Le pas plus léger, Noah finit par se rapprocher de la structure, serrant son téléphone dans son poing. L'appréhension creusait son ventre, un peu plus à chaque fois, un peu plus à chaque pas. Cassidy était-il chez lui, seulement ? L'attendait-il ? Ses doigts s'enfoncèrent dans le plastique noir de l'appareil. Et si, depuis leur dernière conversation, il avait été repéré par le Gouvernement ? Et si tout cela n'était qu'une chimère, une autre, une douce illusion provoquée par son esprit qu'il savait résolument malade ?
Ses pas ralentirent, alors qu'il arriva au niveau de la caravane. La tôle ne faisait aucun bruit malgré le vent, le calme olympien qui régnait tout autour de lui résolument inquiétant. Sentant cette torsion annonciatrice de mauvais pressentiment au creux de son estomac, il risqua un coup d'oeil à travers la fenêtre abîmée de la caravane. Appela doucement, incertain.

-Cassidy... ?

Il n'entendit que le vent, pour toute réponse. Le vent, et le roulis de quelque chose de métallique contre une surface en bois. Un mouvement lent, trop lent, qui s'acheva sur un bruit sourd. L'objet était tombé au sol, de l'autre côté de la caravane, brisant le calme environnant. Déglutissant lourdement, le cœur en travers de la gorge, le sorcier se hasarda à contourner la bâtisse. Se prépara à lancer une illusion pour obstruer les sens de qui que ce soit qu'il pourrait croiser, pour peu que ce ne soit pas son ami.

Une silhouette imposante barra son champ de vision, et Noah céda à ses propres nerfs. D'un coup de pied vif au sol, il détourna son attention et, s'aidant de son propre corps, balaya l'air du bras pour concentrer son énergie. L'autre personne, qui qu'elle fut, fut plongée dans une bulle d'un noir d'encre. Les meubles, la caravane, le sorcier lui-même, plus rien n'était visible.
L'illusion était puissante, suffisamment pour permettre au sorcier de mieux évaluer le danger et savoir qui était la personne en face de lui. Ce fut sa voix plus que sa silhouette qui lui mit la puce à l'oreille.
Ce n'était pas un intrus. C'était Cassidy lui-même. Le néant de l'illusion partit en une fumée opaque, dense, et finit par laisser place à aux rayons d'un soleil trop intense pour être honnête. Laissant tomber sa garde, le sorcier comprit son erreur.

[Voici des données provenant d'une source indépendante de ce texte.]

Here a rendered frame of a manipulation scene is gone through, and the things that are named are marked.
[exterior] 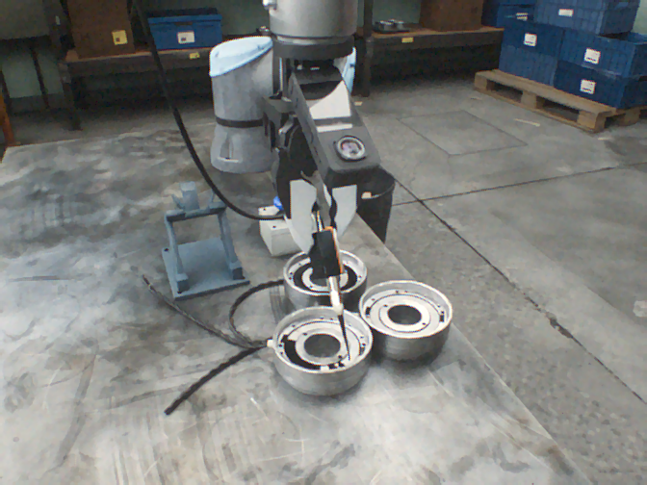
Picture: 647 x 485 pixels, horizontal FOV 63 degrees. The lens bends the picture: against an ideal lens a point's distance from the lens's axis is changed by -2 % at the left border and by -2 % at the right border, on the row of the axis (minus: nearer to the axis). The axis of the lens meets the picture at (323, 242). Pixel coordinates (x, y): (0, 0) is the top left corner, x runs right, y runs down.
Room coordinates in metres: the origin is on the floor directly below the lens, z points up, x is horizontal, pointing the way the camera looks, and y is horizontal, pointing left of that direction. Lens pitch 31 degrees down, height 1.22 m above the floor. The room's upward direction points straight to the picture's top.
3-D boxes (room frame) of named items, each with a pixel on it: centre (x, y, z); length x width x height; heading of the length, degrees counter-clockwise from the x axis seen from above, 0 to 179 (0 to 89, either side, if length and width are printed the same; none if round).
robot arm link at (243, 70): (1.02, 0.15, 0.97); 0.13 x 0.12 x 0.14; 91
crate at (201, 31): (4.03, 1.00, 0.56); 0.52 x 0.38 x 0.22; 107
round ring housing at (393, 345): (0.48, -0.09, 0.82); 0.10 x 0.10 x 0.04
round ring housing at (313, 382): (0.43, 0.00, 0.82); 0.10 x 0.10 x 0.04
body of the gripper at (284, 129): (0.50, 0.01, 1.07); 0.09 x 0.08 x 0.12; 23
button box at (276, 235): (0.70, 0.05, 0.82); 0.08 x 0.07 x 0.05; 20
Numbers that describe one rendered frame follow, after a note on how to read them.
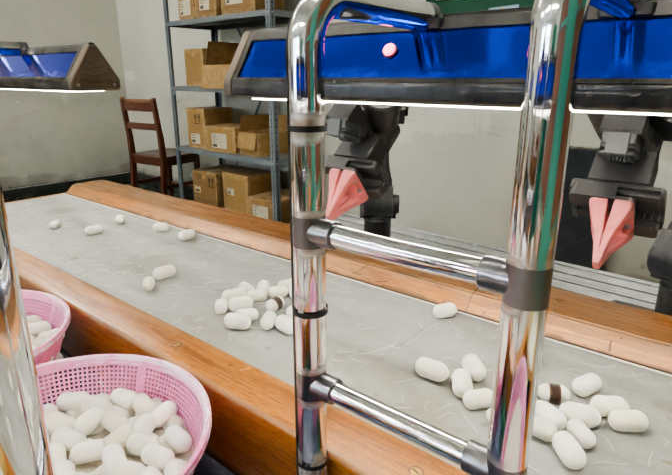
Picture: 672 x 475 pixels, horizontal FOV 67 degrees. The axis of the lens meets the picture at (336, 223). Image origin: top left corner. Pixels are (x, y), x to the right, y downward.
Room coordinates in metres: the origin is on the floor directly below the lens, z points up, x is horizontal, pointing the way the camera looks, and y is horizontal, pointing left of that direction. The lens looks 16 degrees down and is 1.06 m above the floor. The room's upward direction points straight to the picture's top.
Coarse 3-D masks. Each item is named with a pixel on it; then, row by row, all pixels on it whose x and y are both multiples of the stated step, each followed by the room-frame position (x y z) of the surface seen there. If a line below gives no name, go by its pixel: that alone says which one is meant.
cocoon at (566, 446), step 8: (560, 432) 0.38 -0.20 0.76; (568, 432) 0.38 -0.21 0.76; (552, 440) 0.38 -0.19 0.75; (560, 440) 0.37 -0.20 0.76; (568, 440) 0.36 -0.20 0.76; (576, 440) 0.37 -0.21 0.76; (560, 448) 0.36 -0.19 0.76; (568, 448) 0.36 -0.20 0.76; (576, 448) 0.36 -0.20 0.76; (560, 456) 0.36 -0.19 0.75; (568, 456) 0.35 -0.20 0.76; (576, 456) 0.35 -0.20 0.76; (584, 456) 0.35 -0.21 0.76; (568, 464) 0.35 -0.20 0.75; (576, 464) 0.35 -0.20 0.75; (584, 464) 0.35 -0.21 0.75
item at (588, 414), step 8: (560, 408) 0.42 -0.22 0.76; (568, 408) 0.41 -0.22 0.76; (576, 408) 0.41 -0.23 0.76; (584, 408) 0.41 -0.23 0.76; (592, 408) 0.41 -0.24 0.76; (568, 416) 0.41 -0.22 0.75; (576, 416) 0.40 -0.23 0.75; (584, 416) 0.40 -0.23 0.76; (592, 416) 0.40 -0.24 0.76; (600, 416) 0.40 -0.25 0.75; (592, 424) 0.40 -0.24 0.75
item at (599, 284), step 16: (352, 224) 1.33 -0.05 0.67; (416, 240) 1.19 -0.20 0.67; (432, 240) 1.19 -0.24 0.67; (448, 240) 1.19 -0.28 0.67; (464, 240) 1.19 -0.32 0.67; (480, 256) 1.08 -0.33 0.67; (560, 272) 0.98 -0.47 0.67; (576, 272) 0.98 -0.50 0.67; (592, 272) 0.99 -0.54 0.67; (608, 272) 0.98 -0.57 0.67; (560, 288) 0.90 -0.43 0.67; (576, 288) 0.90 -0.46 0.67; (592, 288) 0.90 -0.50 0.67; (608, 288) 0.90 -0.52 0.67; (624, 288) 0.90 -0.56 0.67; (640, 288) 0.90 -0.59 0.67; (656, 288) 0.90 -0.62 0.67; (640, 304) 0.83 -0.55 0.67
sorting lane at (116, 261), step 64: (64, 256) 0.88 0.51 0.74; (128, 256) 0.88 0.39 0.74; (192, 256) 0.88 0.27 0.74; (256, 256) 0.88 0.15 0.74; (192, 320) 0.63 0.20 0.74; (256, 320) 0.63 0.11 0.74; (384, 320) 0.63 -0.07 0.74; (448, 320) 0.63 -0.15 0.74; (384, 384) 0.48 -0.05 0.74; (448, 384) 0.48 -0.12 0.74; (640, 384) 0.48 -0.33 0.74; (640, 448) 0.38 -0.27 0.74
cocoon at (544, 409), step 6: (540, 402) 0.42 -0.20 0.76; (546, 402) 0.42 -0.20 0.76; (540, 408) 0.41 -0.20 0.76; (546, 408) 0.41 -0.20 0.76; (552, 408) 0.41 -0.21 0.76; (540, 414) 0.41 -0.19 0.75; (546, 414) 0.41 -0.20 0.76; (552, 414) 0.40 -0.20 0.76; (558, 414) 0.40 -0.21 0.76; (552, 420) 0.40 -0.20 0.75; (558, 420) 0.40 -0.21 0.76; (564, 420) 0.40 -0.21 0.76; (558, 426) 0.40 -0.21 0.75; (564, 426) 0.40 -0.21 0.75
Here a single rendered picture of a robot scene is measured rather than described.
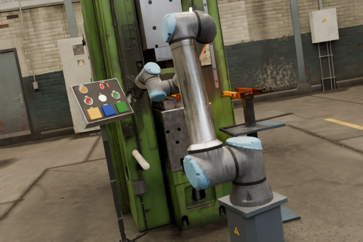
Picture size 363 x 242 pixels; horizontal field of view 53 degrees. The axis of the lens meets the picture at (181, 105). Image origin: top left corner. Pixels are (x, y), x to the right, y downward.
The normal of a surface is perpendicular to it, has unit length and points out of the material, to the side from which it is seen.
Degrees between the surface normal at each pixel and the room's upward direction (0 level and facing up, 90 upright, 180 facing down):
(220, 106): 90
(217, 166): 81
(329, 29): 90
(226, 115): 90
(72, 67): 90
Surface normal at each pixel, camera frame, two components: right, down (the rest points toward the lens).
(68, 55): 0.08, 0.11
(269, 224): 0.44, 0.04
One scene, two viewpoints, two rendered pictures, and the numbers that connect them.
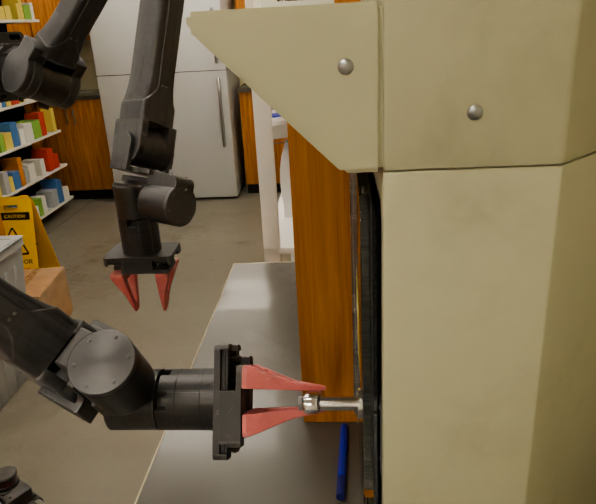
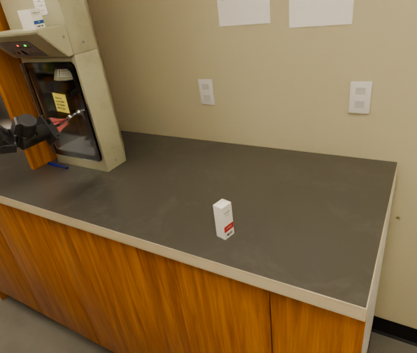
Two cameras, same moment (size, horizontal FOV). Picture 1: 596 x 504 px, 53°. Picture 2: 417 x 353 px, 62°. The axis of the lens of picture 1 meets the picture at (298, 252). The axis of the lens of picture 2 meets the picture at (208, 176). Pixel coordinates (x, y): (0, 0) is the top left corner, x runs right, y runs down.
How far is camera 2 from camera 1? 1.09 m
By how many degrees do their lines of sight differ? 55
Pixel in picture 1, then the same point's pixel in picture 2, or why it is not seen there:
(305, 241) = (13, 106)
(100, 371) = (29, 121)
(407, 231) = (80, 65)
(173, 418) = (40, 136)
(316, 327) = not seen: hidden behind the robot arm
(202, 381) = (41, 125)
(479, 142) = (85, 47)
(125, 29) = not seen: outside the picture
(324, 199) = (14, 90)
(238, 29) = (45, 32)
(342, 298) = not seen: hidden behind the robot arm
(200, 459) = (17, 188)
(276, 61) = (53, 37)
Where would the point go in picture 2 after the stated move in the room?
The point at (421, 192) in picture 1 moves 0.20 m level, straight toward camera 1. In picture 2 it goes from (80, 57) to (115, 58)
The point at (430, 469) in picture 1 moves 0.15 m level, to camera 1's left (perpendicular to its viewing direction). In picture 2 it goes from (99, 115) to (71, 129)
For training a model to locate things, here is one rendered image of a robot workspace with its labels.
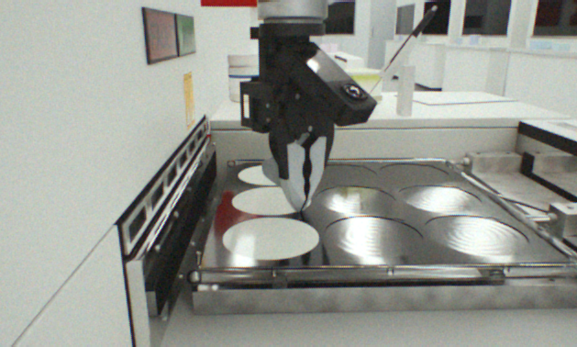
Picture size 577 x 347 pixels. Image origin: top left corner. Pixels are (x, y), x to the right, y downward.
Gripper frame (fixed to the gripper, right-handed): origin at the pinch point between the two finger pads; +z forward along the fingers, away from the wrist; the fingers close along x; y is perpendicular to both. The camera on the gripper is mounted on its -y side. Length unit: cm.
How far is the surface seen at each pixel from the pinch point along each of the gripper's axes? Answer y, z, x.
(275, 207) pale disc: 3.7, 1.3, 1.2
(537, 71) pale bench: 158, 24, -536
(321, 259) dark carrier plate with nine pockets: -9.3, 1.3, 6.9
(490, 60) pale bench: 249, 19, -617
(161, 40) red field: 7.2, -18.3, 12.7
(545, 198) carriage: -16.0, 3.2, -31.8
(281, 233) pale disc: -2.4, 1.3, 5.8
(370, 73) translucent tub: 19.2, -11.5, -36.9
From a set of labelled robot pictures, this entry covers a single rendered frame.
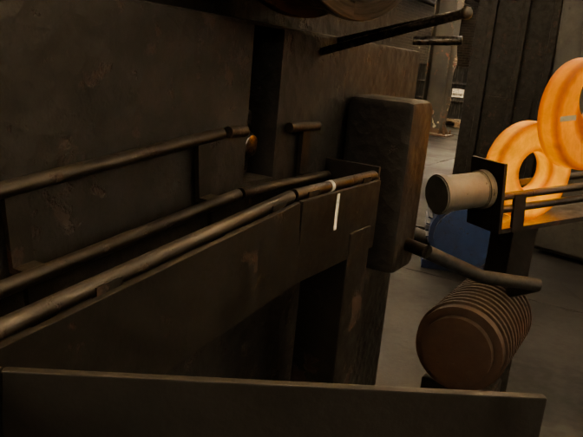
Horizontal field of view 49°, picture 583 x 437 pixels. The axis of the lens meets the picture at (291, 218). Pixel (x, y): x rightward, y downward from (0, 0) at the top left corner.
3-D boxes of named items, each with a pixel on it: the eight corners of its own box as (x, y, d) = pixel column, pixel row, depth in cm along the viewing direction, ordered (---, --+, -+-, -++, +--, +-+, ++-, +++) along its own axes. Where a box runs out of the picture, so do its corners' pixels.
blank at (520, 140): (501, 234, 103) (515, 239, 100) (467, 157, 96) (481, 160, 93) (567, 178, 106) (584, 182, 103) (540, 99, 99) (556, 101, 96)
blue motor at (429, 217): (419, 276, 271) (431, 198, 263) (419, 242, 326) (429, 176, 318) (494, 287, 266) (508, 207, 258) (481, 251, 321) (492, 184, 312)
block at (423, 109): (324, 259, 92) (342, 92, 87) (348, 248, 99) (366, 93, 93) (392, 277, 87) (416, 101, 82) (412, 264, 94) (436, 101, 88)
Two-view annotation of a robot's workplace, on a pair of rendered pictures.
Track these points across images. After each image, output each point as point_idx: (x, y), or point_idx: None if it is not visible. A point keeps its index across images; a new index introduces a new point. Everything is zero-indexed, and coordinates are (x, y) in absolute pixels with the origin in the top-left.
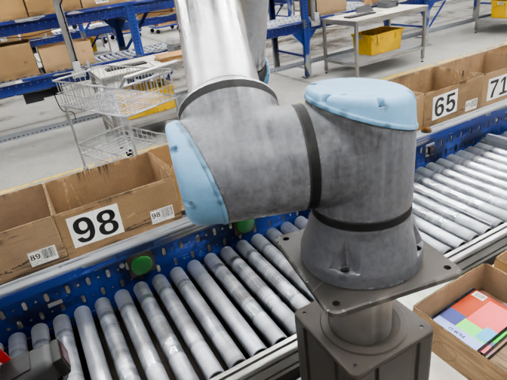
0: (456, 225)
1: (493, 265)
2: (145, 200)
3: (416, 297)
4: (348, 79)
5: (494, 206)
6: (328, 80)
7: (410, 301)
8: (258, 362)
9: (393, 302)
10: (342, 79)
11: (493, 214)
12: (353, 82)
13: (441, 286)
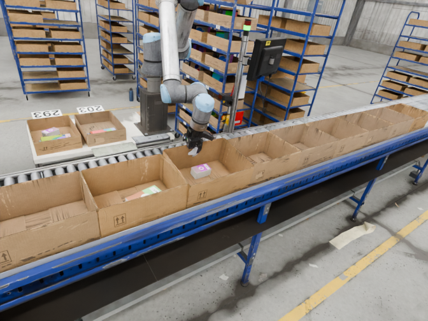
0: (60, 172)
1: (81, 139)
2: (234, 144)
3: (114, 148)
4: (153, 35)
5: (22, 180)
6: (157, 35)
7: (118, 147)
8: (178, 141)
9: (144, 90)
10: (155, 35)
11: (27, 180)
12: (153, 34)
13: (101, 149)
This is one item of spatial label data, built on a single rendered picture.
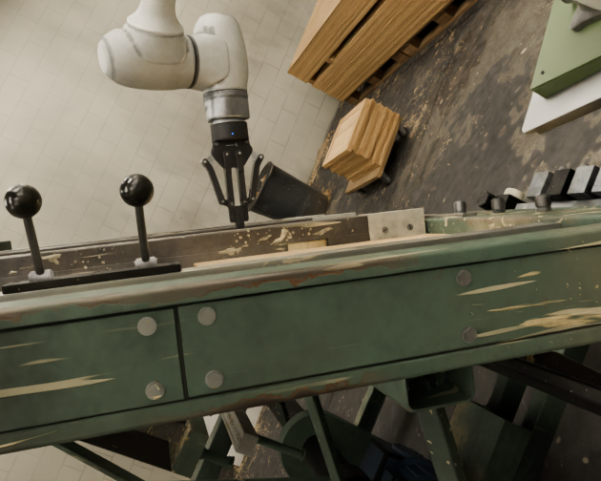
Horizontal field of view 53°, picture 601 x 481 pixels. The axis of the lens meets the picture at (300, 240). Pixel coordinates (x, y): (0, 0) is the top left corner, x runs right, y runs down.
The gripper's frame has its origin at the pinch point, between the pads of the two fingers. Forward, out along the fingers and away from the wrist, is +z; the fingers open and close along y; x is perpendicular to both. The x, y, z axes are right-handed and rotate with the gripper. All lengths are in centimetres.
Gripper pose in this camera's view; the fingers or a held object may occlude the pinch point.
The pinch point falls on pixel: (239, 222)
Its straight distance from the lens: 125.3
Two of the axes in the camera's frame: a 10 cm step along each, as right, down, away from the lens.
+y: -9.6, 1.2, -2.4
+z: 1.0, 9.9, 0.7
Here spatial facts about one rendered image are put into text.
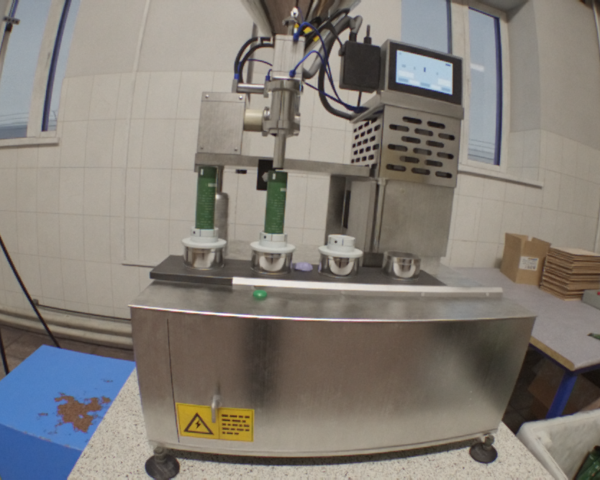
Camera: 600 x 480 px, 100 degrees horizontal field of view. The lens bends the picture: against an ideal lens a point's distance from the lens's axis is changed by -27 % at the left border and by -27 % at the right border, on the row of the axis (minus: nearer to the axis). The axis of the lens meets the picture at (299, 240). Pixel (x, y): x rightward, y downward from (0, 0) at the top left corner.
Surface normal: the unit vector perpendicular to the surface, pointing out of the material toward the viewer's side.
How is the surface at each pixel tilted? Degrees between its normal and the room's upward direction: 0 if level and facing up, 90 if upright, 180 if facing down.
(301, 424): 90
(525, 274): 90
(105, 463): 0
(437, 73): 90
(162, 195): 90
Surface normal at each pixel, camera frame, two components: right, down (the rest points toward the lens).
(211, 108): 0.09, 0.18
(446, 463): 0.08, -0.98
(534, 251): -0.27, 0.43
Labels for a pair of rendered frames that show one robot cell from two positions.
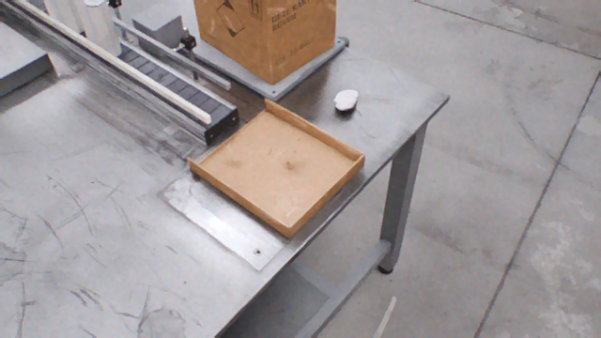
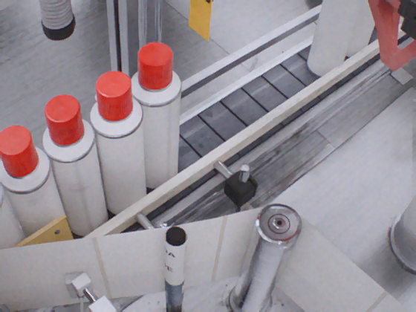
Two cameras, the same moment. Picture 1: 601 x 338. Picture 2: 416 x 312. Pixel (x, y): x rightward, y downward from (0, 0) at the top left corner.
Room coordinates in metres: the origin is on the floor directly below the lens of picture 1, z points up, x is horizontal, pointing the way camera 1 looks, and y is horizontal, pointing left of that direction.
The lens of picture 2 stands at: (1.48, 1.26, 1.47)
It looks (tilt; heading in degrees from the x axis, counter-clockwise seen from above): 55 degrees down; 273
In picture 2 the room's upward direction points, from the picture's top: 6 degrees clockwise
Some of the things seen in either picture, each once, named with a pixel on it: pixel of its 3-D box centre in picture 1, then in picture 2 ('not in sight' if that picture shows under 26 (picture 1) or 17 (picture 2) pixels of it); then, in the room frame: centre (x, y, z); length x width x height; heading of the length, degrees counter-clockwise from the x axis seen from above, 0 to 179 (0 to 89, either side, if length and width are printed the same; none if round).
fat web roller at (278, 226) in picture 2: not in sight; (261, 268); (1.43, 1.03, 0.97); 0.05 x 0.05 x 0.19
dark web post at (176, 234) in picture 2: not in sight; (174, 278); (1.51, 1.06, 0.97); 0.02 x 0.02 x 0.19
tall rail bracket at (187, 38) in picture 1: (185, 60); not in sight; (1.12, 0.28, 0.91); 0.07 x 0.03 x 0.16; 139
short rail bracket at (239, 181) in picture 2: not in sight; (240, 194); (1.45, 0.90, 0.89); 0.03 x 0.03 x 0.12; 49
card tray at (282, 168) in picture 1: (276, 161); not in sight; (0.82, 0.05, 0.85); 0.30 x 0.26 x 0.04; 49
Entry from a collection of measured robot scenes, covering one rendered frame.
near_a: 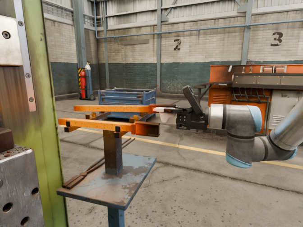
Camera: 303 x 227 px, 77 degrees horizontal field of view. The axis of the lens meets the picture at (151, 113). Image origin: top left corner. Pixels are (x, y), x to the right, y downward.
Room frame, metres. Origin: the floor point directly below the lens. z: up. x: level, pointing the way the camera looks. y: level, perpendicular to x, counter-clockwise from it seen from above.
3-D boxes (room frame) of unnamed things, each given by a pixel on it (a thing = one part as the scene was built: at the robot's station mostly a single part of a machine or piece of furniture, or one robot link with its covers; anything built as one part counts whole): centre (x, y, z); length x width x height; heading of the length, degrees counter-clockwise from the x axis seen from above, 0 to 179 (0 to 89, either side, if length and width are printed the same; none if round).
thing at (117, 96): (4.55, 0.56, 0.36); 1.20 x 0.80 x 0.72; 70
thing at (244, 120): (0.66, -0.32, 1.00); 0.12 x 0.09 x 0.10; 73
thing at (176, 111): (0.70, -0.09, 1.02); 0.09 x 0.05 x 0.02; 75
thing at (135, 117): (0.81, 0.17, 0.97); 0.23 x 0.06 x 0.02; 73
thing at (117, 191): (0.81, 0.17, 0.70); 0.40 x 0.30 x 0.02; 163
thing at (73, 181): (0.95, 0.23, 0.71); 0.60 x 0.04 x 0.01; 159
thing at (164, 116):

Resta planté là, les nerfs encore trop à vif pour se ressaisir complètement.

-Je me suis fourvoyé, j'ai cru que ta sécurité avait été compromise...

Un risque certain, mais pas actuel, il le réalisait à présent. Toujours était-il qu'il n'avait pas prévu que leurs retrouvailles se passeraient de la sorte. A croire que cette fébrilité qu'il avait ressentie en traversant la végétation pour rejoindre les lieux n'était au final que la manifestation de ses propres inquiétudes. Une peur viscérale qu'on lui arrache brutalement la seule personne à laquelle il avait envie de se raccrocher.
La première depuis des centaines d'années.

-Peut-être que le danger ne vient pas seulement du Gouvernement, en ce qui te concerne.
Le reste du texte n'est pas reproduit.